◆ What is expected
Pull every line that includes the word "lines" from the data.

◆ Excerpted records

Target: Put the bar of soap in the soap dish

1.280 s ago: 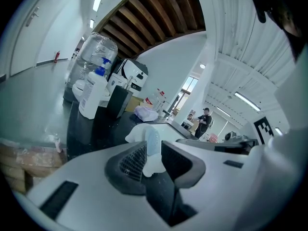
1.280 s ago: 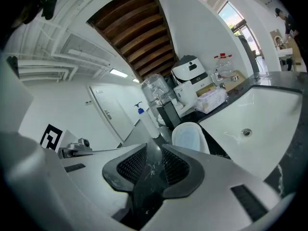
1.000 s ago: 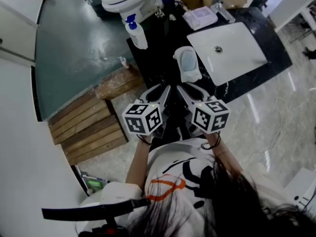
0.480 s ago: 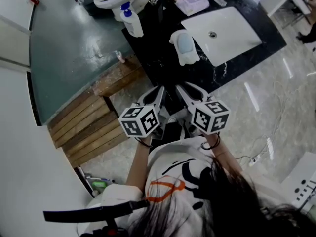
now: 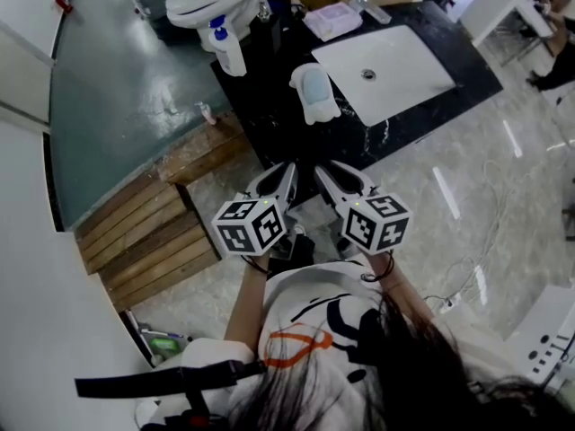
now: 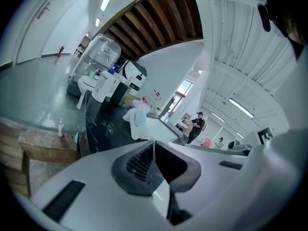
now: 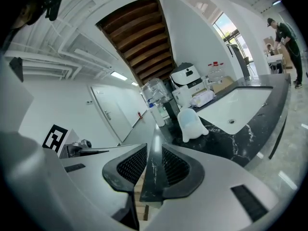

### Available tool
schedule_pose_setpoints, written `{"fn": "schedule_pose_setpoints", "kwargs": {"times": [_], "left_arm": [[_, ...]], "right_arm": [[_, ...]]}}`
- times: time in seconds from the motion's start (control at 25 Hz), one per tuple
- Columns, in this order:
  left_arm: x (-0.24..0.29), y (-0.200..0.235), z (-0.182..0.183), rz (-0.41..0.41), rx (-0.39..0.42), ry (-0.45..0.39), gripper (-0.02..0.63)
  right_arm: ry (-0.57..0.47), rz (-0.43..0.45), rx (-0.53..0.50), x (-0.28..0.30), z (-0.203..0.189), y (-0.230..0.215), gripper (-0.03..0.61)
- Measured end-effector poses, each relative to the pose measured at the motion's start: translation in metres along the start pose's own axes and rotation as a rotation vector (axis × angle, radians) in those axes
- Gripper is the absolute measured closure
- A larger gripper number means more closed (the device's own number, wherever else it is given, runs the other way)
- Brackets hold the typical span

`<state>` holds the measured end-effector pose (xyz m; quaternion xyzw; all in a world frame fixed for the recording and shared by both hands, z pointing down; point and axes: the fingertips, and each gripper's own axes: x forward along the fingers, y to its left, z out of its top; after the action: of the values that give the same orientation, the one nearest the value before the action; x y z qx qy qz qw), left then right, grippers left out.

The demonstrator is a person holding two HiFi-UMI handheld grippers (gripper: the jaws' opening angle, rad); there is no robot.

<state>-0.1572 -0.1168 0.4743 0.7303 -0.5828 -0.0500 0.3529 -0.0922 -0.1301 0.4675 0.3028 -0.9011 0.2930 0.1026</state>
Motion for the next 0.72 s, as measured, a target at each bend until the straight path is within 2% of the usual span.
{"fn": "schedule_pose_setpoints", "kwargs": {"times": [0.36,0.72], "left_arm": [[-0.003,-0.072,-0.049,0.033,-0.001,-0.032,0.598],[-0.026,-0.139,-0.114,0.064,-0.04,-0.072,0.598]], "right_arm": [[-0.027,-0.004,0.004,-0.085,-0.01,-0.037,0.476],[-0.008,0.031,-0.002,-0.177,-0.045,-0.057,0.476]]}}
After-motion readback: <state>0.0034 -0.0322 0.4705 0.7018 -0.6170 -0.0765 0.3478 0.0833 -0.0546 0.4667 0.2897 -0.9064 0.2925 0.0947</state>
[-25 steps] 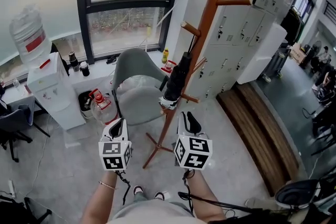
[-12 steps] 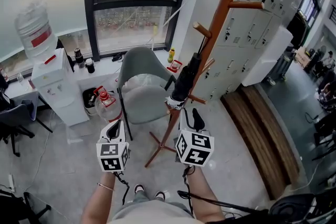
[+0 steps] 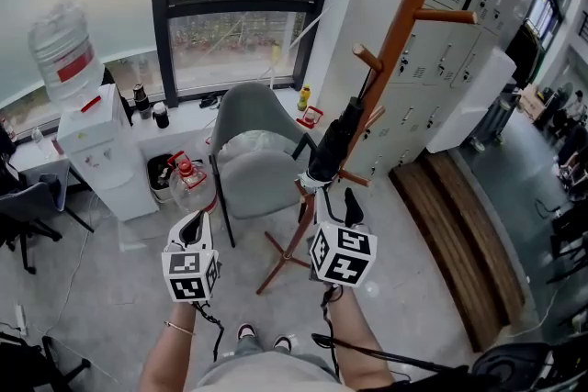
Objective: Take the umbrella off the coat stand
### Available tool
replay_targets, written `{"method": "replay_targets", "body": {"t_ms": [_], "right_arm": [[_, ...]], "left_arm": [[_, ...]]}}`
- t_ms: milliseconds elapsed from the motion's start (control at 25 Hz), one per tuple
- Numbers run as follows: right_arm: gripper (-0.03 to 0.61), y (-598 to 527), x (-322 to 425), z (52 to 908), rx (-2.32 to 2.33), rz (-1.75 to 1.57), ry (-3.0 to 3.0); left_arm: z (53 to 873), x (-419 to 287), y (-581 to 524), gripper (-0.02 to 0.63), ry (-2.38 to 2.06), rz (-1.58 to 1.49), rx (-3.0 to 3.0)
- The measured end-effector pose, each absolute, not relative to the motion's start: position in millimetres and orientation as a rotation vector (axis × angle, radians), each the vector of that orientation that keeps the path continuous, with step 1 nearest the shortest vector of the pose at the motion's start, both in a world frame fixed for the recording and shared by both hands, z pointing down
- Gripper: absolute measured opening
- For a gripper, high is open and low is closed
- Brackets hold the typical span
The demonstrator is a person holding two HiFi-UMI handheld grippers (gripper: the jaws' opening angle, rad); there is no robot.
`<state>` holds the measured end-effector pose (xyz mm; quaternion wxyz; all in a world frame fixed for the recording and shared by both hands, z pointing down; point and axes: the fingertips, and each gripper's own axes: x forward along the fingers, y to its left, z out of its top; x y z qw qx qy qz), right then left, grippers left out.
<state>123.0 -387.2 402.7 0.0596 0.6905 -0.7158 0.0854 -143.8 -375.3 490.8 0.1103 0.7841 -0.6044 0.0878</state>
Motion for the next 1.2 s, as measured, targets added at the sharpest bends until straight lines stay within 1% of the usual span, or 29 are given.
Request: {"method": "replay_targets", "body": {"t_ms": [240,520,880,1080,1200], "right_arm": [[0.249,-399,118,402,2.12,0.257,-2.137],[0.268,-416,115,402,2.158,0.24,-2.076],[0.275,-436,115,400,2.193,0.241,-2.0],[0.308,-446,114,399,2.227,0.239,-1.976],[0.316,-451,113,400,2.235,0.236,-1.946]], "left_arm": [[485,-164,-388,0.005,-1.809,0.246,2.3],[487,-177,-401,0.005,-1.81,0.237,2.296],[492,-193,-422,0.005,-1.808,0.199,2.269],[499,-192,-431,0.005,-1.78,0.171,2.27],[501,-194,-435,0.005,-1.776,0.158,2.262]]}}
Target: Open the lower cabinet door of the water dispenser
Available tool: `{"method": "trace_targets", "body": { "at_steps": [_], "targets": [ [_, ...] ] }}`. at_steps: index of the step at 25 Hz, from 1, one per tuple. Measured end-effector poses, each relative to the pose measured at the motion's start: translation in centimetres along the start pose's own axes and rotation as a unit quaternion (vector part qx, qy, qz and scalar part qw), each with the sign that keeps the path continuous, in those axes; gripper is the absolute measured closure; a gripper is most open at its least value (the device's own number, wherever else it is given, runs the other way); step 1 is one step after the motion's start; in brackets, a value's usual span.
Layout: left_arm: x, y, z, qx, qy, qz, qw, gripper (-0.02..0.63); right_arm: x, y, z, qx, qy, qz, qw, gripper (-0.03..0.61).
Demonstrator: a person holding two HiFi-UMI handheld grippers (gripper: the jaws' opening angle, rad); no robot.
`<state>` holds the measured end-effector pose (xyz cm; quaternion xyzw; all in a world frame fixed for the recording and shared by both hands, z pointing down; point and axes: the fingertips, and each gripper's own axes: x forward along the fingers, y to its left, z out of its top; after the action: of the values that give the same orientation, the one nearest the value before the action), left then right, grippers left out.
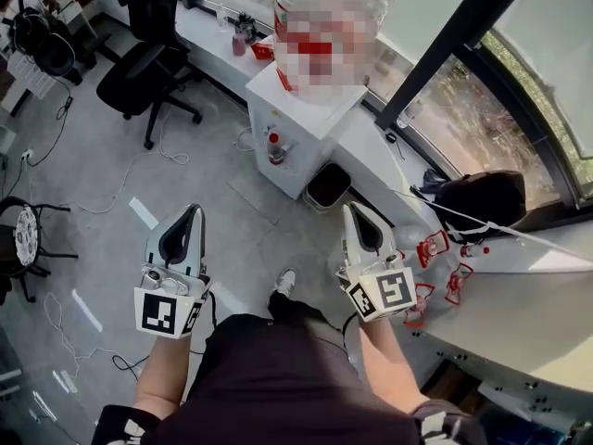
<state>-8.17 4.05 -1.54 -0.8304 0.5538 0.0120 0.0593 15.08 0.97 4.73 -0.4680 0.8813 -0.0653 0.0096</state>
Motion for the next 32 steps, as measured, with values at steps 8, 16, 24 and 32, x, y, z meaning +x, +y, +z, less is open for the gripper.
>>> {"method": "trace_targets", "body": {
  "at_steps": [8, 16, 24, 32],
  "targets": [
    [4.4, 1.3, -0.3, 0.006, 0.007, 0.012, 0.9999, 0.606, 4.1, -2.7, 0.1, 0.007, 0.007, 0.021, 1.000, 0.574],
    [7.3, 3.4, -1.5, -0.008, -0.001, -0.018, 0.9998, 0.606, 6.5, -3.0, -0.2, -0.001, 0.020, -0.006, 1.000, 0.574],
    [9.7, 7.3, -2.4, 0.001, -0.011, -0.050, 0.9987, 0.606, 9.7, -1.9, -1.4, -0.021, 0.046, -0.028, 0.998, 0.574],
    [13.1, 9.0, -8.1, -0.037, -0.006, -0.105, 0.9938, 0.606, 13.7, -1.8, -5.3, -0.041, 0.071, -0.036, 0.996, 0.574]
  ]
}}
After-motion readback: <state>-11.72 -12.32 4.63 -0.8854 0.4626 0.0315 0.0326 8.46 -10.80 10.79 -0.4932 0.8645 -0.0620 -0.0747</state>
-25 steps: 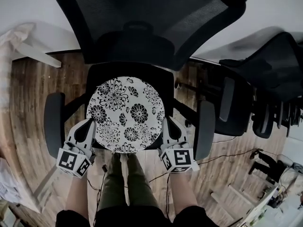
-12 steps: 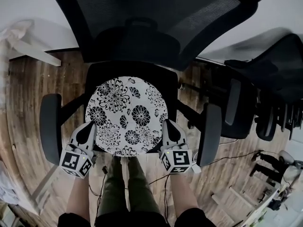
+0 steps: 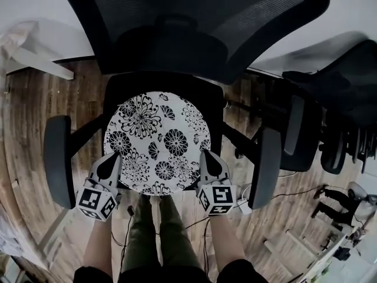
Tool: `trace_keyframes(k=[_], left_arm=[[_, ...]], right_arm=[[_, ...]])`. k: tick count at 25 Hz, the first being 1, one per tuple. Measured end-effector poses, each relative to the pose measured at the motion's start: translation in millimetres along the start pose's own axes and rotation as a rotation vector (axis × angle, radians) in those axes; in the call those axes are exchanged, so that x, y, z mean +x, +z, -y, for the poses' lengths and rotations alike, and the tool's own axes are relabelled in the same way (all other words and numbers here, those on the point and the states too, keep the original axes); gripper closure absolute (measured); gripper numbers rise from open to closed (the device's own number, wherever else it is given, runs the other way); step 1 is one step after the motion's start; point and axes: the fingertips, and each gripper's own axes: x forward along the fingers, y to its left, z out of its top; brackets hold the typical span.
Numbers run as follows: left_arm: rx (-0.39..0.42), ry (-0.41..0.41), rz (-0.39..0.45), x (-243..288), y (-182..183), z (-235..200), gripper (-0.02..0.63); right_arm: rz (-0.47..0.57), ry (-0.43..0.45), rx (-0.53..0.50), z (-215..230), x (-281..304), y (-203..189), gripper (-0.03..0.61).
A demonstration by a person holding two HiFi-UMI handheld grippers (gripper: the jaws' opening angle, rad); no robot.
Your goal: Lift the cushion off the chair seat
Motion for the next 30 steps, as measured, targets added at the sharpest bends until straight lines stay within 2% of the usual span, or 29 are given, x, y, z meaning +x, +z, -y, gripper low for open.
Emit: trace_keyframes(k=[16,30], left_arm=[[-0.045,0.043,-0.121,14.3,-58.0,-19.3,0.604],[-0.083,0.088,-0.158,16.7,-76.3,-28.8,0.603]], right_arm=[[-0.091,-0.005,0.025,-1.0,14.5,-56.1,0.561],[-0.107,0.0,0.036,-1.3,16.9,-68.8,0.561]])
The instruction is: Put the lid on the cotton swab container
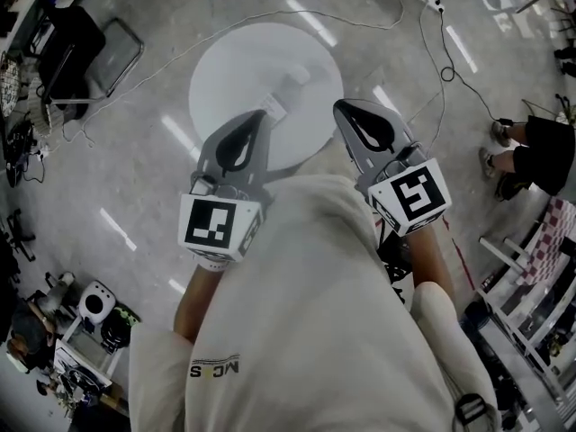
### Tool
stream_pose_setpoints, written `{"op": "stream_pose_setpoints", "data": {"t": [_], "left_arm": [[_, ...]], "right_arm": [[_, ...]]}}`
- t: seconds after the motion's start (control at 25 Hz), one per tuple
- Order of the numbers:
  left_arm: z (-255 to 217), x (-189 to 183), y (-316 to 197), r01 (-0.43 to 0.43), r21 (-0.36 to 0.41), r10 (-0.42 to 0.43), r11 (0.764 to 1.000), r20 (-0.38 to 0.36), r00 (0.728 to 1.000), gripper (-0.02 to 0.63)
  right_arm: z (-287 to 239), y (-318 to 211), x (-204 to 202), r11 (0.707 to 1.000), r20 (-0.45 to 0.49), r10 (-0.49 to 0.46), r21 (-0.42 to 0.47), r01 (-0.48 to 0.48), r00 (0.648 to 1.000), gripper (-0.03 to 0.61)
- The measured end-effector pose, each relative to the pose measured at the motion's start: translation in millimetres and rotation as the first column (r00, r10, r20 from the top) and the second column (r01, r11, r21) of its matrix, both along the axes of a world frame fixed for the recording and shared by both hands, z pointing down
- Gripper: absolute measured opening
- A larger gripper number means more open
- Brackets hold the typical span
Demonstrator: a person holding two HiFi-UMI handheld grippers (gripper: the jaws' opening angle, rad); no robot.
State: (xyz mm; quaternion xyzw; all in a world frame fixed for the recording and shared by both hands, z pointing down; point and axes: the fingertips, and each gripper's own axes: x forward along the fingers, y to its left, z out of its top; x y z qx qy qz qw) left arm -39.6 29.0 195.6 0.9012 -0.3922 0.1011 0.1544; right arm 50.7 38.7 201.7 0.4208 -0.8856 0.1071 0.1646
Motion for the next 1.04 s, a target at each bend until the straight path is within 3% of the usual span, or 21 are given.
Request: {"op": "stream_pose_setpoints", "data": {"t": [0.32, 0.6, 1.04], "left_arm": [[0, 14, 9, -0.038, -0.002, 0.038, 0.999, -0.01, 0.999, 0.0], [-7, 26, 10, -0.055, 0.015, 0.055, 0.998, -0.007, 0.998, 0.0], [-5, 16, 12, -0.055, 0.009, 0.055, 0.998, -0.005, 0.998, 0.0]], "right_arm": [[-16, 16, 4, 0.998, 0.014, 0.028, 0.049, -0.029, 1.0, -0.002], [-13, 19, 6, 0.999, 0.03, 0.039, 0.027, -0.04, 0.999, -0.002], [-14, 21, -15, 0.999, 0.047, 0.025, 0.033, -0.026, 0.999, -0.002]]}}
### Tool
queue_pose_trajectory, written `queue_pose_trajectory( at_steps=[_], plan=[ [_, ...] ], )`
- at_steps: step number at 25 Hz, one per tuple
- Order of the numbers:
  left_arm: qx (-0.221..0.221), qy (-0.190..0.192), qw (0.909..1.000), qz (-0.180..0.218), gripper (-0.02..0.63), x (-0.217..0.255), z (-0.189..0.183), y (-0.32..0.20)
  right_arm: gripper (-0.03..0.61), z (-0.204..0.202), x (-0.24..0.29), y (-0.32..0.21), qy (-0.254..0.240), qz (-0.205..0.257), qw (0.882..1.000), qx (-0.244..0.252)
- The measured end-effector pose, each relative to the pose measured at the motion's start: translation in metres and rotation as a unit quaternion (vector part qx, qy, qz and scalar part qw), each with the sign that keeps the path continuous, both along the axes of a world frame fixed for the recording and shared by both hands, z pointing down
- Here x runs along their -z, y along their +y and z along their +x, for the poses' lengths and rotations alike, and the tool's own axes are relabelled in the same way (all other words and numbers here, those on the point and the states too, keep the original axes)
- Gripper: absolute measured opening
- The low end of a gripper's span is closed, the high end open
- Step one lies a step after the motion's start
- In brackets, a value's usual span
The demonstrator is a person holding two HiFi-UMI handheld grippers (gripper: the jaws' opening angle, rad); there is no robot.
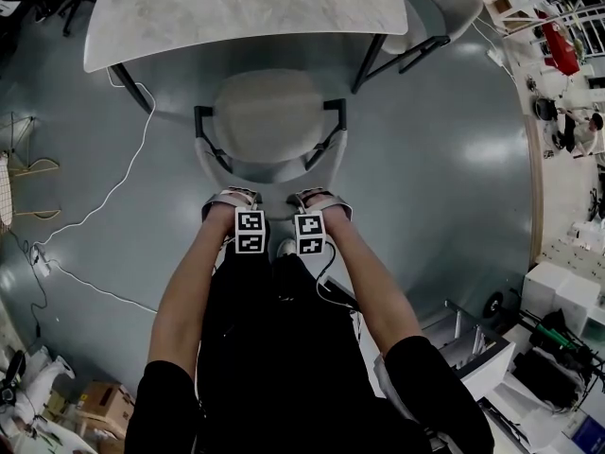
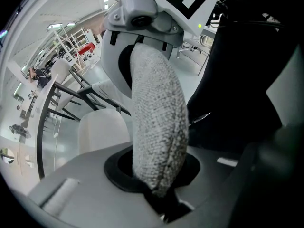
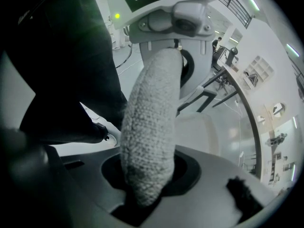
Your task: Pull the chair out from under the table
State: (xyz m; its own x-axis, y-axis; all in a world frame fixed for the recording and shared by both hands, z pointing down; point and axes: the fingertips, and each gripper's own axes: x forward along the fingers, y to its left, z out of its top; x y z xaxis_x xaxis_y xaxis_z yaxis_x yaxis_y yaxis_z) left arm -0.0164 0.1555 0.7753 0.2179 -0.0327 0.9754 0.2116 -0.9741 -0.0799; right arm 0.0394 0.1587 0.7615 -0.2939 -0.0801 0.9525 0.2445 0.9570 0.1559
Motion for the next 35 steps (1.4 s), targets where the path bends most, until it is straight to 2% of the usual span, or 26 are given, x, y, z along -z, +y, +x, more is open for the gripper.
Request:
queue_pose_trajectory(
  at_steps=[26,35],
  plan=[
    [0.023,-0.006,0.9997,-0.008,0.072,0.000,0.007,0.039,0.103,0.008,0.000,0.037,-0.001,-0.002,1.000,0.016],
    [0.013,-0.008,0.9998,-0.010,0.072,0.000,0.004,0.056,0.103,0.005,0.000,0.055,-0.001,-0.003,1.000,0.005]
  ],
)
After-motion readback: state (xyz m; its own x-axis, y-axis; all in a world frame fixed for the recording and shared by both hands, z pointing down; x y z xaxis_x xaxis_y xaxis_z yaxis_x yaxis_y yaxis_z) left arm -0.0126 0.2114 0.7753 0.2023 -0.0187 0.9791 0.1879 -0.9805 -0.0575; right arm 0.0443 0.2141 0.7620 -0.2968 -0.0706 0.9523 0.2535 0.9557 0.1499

◆ Output for this exercise
Motion for the next 1.2 s, as measured, targets added at the sharpest bends until straight lines stay within 1% of the usual span, or 29 are given.
Motion for the next 30 steps, as measured, targets added at the sharpest bends until straight lines stay within 2% of the usual span, or 29 are given, x, y, z meaning +x, +z, -y, gripper low for open.

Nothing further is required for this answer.